De Tweede Kamer wordt separaat voorzien van de Nota naar aanleiding van het Verslag inzake het
wetsvoorstel voor de eerder genoemde experimenteerwet. Daarbij zal ook een Nota van Wijziging
worden gevoegd, waarin aandacht wordt besteed aan de constatering van de commissie, dat een aantal
voorstellen van instellingen betrekking heeft op trajecten binnen opleidingen (honours programma's)
in plaats van op de hele opleiding. In de Nota van Wijziging stel ik voor het ook mogelijk te maken
trajecten aan te wijzen als experiment die volledig parallel lopen aan het reguliere
opleidingsprogramma en ten minste dezelfde studielast als het reguliere programma en opleiden voor
ten minste dezelfde eindtermen. Ik wil deze mogelijkheid alleen openen voor trajecten die volledig
parallel lopen aan het reguliere programma, en niet voor kortere trajecten (zoals een minor). Laatst
genoemde trajecten kunnen immers op grond van de huidige wet al selecteren na de poort.
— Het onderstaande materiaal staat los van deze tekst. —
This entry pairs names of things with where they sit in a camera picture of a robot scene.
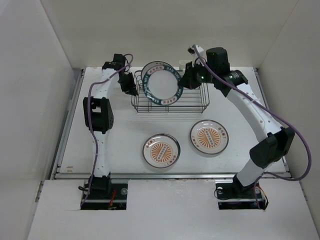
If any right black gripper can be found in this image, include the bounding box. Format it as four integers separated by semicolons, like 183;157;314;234
177;59;217;89

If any metal wire dish rack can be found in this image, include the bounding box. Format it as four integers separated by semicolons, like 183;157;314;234
131;70;210;114

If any orange sunburst plate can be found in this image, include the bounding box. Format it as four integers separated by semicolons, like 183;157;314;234
142;133;181;169
189;119;229;155

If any white plate with flower outline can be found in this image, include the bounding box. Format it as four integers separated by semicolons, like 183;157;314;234
140;61;170;96

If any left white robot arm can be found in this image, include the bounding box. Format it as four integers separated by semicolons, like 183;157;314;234
83;53;138;199

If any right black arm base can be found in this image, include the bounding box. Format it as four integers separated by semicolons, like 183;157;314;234
214;182;269;210

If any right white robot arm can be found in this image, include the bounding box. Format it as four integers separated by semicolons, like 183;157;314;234
178;44;295;197

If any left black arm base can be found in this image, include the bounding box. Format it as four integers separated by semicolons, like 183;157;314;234
80;183;128;211

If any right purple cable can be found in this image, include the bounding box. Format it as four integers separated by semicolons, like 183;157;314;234
193;46;312;181

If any purple cable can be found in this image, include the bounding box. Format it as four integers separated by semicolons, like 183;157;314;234
193;46;312;181
79;53;137;208

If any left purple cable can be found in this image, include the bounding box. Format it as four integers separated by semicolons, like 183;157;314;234
79;53;137;208
Navolging van het advies van de commissie leidt wat betreft de toewijzingen aan de instellingen in
2004 tot een financieel beslag van 1.753.059,-. Dit betekent dat van de 5 miljoen die in 2004 voor
het onderdeel "Toelatingsbeleid" (experimenten selectie en collegegelddifferentiatie) van de
prestatieafspraken ten laste van de lumpsum van het hbo en het wo is vrij gemaakt, een bedrag
resteert van circa 3,3 miljoen. Dit bedrag zal ik dit jaar weer toevoegen aan de lumpsum.
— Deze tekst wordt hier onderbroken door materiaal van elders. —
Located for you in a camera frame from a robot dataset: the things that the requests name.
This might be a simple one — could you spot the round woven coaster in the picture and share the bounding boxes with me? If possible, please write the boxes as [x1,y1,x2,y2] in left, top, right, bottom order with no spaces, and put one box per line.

Ook voor de jaren 2005 tot en met 2007 is per jaar 5 miljoen uit de lumpsum vrijgemaakt voor het
hiervoor genoemde onderdeel. Navolging van het advies voor deze jaren zal leiden tot een financieel
beslag aan de instellingen van 1,7 à 2 miljoen per jaar.
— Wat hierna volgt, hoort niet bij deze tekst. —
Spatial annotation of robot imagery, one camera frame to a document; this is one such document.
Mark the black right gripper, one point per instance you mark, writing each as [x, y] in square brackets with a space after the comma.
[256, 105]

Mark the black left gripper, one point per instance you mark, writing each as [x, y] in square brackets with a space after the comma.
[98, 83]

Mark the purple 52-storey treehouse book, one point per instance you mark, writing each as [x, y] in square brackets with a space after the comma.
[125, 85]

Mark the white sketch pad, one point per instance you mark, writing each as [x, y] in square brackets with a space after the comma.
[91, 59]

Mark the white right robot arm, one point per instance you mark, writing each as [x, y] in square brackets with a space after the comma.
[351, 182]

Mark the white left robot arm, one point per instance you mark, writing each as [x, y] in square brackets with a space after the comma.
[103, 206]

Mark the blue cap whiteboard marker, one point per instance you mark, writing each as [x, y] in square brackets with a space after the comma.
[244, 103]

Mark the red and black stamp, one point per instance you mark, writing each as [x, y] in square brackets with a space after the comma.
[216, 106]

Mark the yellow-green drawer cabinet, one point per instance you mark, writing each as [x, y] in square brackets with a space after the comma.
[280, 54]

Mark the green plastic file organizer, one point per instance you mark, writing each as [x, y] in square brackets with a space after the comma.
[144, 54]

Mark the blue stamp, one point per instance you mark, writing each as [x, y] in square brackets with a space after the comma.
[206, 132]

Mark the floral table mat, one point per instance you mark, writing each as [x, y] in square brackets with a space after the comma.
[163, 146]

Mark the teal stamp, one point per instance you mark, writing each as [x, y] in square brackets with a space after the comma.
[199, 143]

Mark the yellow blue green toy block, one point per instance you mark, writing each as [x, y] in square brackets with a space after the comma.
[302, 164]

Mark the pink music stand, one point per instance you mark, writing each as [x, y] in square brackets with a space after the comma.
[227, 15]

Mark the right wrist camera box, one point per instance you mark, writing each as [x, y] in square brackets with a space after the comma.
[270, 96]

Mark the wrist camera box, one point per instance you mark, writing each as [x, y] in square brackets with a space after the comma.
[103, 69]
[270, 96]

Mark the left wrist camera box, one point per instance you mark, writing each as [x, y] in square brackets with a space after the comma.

De uitgaven in verband met de leenfaciliteiten voor studenten, die deelnemen aan de experimenten
waarbij sprake is van collegegeldverhoging, leggen geen financieel beslag op 5 miljoen die jaarlijks
gedurende de periode 2004 tot en met 2007 beschikbaar is. Het betreft hier, afgezien van de
beperkte uitvoeringskosten van de Informatie Beheer Groep, zogenoemde niet-relevante uitgaven.
blad 4/4
Begin 2005 zal ik een besluit nemen over het (eventueel) starten van extra experimenten, naast de
experimenten die in het bijgevoegde advies aan de orde zijn, en de verdere procedure daarvoor.